Koty Patmola

blaski i cienie życia z kotem

Moderatorzy: Estraven, Moderatorzy

Post » Czw kwi 21, 2016 16:13 Re: Koty wsród szeptów

Np. wyciąga rybki z wodnych oczek - wbrew pozorom ceny rybek też potrafią być wysokie, w zależności od gatunku, polować na gołębie czy kurczaki rasowe (na posesji ptaków oczywiście) czy niszczyć rośliny - niektóre sadzonki ludzie sobie z Holandii sprowadzają za kwoty rzędu nawet kilkuset złotych, poza tym często koty zanieczyszczają dziecięcą piaskownicę - koszt wymiany piasku i dezynfekcji niebagatelny. Poza tym zanieczyszczanie donic, rabat z warzywami - koci nawóz nie ma właściwości końskiego czy koziego.
Oczywiście są koty nie polujące na żadne rybki czy ptaki, nawet kurczak może chodzić koło takiego bezpieczny. Znam takie koty. Ale są i szkodniki.

Koniczynka47

 
Posty: 2746
Od: Wto lut 23, 2016 9:21

Post » Czw kwi 21, 2016 16:24 Re: Koty wsród szeptów

A co w takim razie z wolnożyjącymi? Łapać i wywozić jak ci z przykładów?
Przecież to właśnie wolno żyjące zwierzęta - drapieżniki jakby nie było.
Może po stronie właścicieli tych kosztownych kwiatów/rybek i innych powinno leżeć ich należyte zabezpieczenie? Może to byłoby tańsze niż latanie po sądach i robienie sobie wrogów z byle kociej [także psiej] kupy?
Prawo i Sprawiedliwość jest najbardziej mściwym gangiem politycznym w Europie./Davies

Obrazek
"Lepiej czasem zapalić małą świeczkę, niż przeklinać mrok.."

morelowa

 
Posty: 25564
Od: Sob gru 19, 2009 10:38
Lokalizacja: Wrocław

Post » Czw kwi 21, 2016 16:28 Re: Koty wsród szeptów

Wolnożyjące to inna kwestia (i owszem nie widzę powodu dla którego właściciel posesji ma je u siebie znosić) - co do domowych, to po to mają właścicieli coby o nie dbali i ich pilnowali.

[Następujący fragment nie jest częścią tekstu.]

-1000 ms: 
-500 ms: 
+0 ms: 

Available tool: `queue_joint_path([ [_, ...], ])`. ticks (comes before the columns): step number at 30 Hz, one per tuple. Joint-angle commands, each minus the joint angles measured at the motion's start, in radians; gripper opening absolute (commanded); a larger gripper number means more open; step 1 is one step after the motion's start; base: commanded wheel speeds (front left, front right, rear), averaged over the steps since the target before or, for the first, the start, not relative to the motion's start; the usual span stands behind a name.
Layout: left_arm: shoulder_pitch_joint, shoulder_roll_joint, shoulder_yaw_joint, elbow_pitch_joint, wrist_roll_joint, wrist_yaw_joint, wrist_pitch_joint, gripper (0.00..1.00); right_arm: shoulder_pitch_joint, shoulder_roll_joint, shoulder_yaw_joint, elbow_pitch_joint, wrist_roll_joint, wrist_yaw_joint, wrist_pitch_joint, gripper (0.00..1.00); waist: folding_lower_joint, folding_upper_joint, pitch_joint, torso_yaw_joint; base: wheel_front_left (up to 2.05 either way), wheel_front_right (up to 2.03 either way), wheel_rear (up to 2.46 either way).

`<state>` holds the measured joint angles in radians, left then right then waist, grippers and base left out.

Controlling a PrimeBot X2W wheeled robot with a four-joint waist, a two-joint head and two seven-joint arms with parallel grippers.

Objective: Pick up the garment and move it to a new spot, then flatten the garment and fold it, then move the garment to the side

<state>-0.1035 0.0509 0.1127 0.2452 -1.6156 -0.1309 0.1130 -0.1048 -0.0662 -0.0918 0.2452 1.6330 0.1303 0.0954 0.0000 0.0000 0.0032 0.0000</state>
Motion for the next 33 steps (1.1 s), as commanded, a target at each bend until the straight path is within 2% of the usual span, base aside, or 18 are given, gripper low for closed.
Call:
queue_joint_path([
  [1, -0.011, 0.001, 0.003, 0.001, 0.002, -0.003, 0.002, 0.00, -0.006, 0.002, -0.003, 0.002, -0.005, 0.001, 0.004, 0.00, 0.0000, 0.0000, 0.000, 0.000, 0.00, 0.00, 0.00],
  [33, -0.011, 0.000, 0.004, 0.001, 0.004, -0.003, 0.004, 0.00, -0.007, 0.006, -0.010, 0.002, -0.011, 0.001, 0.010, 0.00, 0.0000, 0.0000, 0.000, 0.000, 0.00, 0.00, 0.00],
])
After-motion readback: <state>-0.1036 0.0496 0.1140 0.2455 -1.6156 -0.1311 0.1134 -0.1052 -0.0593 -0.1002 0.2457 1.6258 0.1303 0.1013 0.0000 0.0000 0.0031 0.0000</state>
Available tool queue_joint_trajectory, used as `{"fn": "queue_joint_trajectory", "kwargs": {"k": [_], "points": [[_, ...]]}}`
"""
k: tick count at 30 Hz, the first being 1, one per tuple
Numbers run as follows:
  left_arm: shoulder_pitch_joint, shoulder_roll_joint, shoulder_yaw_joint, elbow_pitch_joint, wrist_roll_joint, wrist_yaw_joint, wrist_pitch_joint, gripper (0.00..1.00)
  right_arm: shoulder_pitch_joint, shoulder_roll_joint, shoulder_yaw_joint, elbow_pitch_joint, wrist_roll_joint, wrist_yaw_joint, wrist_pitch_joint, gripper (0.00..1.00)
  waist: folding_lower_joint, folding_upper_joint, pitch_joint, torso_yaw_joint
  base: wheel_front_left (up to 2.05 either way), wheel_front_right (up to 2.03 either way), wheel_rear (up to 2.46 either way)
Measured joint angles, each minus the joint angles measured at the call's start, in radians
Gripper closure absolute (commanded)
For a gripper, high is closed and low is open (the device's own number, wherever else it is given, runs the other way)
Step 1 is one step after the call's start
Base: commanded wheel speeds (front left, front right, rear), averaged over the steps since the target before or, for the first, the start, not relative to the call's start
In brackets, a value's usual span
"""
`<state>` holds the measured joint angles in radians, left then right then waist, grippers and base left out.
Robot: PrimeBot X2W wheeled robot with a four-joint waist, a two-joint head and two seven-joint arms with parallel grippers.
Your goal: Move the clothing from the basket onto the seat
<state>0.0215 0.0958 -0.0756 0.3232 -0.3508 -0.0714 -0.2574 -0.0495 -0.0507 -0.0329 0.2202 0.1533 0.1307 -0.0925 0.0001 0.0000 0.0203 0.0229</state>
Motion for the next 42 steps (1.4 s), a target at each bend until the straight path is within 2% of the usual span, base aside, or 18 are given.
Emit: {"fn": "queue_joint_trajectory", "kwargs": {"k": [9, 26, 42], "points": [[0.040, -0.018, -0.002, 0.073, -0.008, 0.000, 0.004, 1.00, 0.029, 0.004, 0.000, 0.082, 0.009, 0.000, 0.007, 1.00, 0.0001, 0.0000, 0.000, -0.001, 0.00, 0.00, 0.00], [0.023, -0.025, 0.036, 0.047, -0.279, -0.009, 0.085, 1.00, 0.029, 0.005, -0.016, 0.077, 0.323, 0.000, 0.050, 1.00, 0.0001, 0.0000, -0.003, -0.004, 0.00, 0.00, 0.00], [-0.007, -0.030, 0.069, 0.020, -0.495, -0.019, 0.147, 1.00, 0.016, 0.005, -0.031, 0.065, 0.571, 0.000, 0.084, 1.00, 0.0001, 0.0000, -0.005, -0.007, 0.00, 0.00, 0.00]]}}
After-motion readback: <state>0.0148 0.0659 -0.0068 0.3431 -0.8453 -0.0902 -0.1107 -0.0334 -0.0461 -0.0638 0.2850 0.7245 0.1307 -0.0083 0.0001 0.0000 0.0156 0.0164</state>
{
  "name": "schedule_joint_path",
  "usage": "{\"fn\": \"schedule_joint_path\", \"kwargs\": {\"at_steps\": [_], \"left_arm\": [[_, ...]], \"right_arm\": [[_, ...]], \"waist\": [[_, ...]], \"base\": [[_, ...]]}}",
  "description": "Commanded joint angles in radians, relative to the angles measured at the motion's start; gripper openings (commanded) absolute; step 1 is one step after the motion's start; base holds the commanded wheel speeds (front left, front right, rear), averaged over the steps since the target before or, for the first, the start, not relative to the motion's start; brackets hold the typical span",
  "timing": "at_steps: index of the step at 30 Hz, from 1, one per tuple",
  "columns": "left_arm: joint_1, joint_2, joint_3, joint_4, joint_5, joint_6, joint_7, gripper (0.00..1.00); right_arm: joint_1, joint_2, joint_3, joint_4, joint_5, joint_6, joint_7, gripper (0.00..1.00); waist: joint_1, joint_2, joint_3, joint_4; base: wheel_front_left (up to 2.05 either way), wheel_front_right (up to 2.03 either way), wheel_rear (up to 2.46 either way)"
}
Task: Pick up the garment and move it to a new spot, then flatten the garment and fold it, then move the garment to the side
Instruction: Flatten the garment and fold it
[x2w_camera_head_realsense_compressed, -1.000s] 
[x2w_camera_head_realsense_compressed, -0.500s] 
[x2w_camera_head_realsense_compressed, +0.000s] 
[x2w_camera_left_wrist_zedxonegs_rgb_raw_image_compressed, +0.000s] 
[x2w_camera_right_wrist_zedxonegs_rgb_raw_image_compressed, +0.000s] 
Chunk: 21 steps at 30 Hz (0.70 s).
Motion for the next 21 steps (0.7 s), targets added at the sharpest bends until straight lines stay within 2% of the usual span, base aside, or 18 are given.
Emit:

Zabezpieczyć, dobre sobie, nie żartuj, ktoś ma ponosić koszty bo komuś innemu się zachciało kotka? Mój kot (mieszkam w domu jedn.) wychodził na smyczy, albo przebywał w wolierze polączonej z domem. Można? Można.

Koniczynka47

 
Posty: 2746
Od: Wto lut 23, 2016 9:21

Post » Czw kwi 21, 2016 18:08 Re: Koty wsród szeptów

Tak, zabezpieczyć. Lepiej ciągać się po sądach?
Koniczynka47 pisze:Wolnożyjące to inna kwestia (i owszem nie widzę powodu dla którego właściciel posesji ma je u siebie znosić) - co do domowych, to po to mają właścicieli coby o nie dbali i ich pilnowali.

No i co proponujesz zrobić z tymi wolnożyjącymi?
Oddanie ich do schronu może być dla nich równie fatalne w skutkach jak wywiezienie w nieznane.
Wyadoptować? Chyba sama w to nie wierzysz.
Zresztą takie czy inne usuwanie kotów z otoczenia jest nieskuteczne,
bo za chwilę w ogrodzie pojawią się kolejne koty, sąsiedzkie lub bezdomne...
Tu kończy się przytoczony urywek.